The expected record profit this year will add momentum to a decades-long earnings streak, interrupted by only one annual loss — $7 billion in 2001, when the Sept. 11 attacks staggered the insurers.

Stock prices come alive

Reinsurance companies — the sometimes obscure insurers that back up the most familiar name brands in insurance by selling them coverage to share the risks — are also expected to do exceptionally well in 2006. So will investors such as hedge funds that began providing capital directly to insurers when they saw premiums along the coast climbing.

As the hurricane season began in June, the price of insurance stocks dipped. But the stocks began to come alive in August as some investors sensed that “this season was not going to be a disaster, nothing like last year,” said Adam Klauber, an analyst at Cochran, Caronia, Waller, a brokerage in Chicago.

The stocks are up an average 12 percent since mid-August, Klauber said. Shares of Allstate, one of the biggest home insurers along the coasts, have jumped 14 percent in that period, closing at $62.93 on Friday. Shares of Renaissance Re, one of the largest companies providing catastrophe coverage for big insurers such as Allstate and Chubb, have risen 17 percent to close at $56.03 on Friday.

Insurers raised premiums on homes and businesses along the coasts by 10 times or more in some cases compared with last year’s rates in the wake of a series of powerful hurricanes last year and in 2004 and forecasts of perhaps a half dozen major storms this year.

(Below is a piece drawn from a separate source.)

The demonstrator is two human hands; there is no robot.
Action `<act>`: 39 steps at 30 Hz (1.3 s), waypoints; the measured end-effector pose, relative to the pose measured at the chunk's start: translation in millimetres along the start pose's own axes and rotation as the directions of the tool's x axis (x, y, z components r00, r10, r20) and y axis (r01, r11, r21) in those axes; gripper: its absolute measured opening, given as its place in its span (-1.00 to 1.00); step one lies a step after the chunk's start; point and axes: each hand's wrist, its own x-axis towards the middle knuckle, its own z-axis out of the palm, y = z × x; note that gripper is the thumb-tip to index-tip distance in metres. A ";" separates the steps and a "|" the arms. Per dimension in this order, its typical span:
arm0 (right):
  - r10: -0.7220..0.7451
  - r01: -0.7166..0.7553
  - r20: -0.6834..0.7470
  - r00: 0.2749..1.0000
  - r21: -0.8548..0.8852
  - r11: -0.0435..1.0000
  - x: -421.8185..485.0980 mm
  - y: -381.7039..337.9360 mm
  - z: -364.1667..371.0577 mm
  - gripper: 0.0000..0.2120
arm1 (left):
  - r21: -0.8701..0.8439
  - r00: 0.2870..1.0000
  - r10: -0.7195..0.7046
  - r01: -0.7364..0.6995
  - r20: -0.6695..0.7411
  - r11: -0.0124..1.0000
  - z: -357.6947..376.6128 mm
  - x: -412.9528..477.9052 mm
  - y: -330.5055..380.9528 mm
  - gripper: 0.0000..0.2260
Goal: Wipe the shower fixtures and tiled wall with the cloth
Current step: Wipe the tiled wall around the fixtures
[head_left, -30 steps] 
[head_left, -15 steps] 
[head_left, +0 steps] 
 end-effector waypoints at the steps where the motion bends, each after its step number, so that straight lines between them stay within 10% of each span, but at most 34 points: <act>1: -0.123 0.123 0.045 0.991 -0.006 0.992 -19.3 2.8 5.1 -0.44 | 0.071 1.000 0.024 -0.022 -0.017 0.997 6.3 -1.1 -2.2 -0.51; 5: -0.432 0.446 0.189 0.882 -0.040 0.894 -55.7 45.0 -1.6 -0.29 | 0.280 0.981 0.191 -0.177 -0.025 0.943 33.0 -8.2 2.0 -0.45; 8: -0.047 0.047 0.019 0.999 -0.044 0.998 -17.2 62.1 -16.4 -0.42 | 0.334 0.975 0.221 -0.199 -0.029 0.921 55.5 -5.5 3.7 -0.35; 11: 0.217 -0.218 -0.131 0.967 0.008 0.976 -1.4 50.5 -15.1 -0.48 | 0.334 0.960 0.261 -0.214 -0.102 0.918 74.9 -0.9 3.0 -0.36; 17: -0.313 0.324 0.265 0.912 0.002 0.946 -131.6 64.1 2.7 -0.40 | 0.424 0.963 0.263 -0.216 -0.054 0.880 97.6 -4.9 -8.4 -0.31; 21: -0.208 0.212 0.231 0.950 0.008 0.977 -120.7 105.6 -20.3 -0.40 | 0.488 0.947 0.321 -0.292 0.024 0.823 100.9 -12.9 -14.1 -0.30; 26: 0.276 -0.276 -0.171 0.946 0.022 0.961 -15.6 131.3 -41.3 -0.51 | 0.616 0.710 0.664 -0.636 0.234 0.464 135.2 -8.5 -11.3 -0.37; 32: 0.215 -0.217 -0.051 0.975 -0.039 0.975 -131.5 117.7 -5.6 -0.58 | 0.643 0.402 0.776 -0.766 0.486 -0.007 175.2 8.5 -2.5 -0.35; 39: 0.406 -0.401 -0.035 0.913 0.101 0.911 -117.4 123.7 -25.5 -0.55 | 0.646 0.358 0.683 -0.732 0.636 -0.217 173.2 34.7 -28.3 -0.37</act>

Complete industry results for 2006 will not be available until early next year. But based on data so far, Hartwig is estimating profits of $55 billion to $60 billion. Jim Auden, who helps direct research and analysis of the industry at Fitch Ratings, a company that tracks financial strength of insurers, estimated profits at $60 billion.

The industry’s optimism stems from an updated forecast this month from the University of Colorado that predicts no more than one mild hurricane in October and no hurricanes at all in November.

However, owners of coastal homes and businesses should not expect any easing of their insurance costs. “Just because there wasn’t a major storm this year, doesn’t mean there won’t be one next year or the year after,” Auden said. “Certain coastal markets are probably still underpriced.”

Consumers cry foul

Consumer advocates, on the other hand, are crying foul. “It’s unfair,” said J. Robert Hunter, the director of insurance at the Consumer Federation of American. “They have overestimated their losses and vastly overpriced. And now, when the money rolls in, there is no relief for consumers.”

Hunter, a former insurance commissioner in Texas, said he and other regulators agreed to sharp price increases after Hurricane Andrew devastated a swath of Florida south of Miami in 1992. The insurers agreed then, he said, to base their prices on long-term averages for damage. After the powerful storms in 2004 and 2005, the industry shortened its projections to five years. “If you’re going to use a shorter time frame,” Hunter said, “you’ve got to lower rates when profits are good. You can’t just go up when it’s bad and stay there.”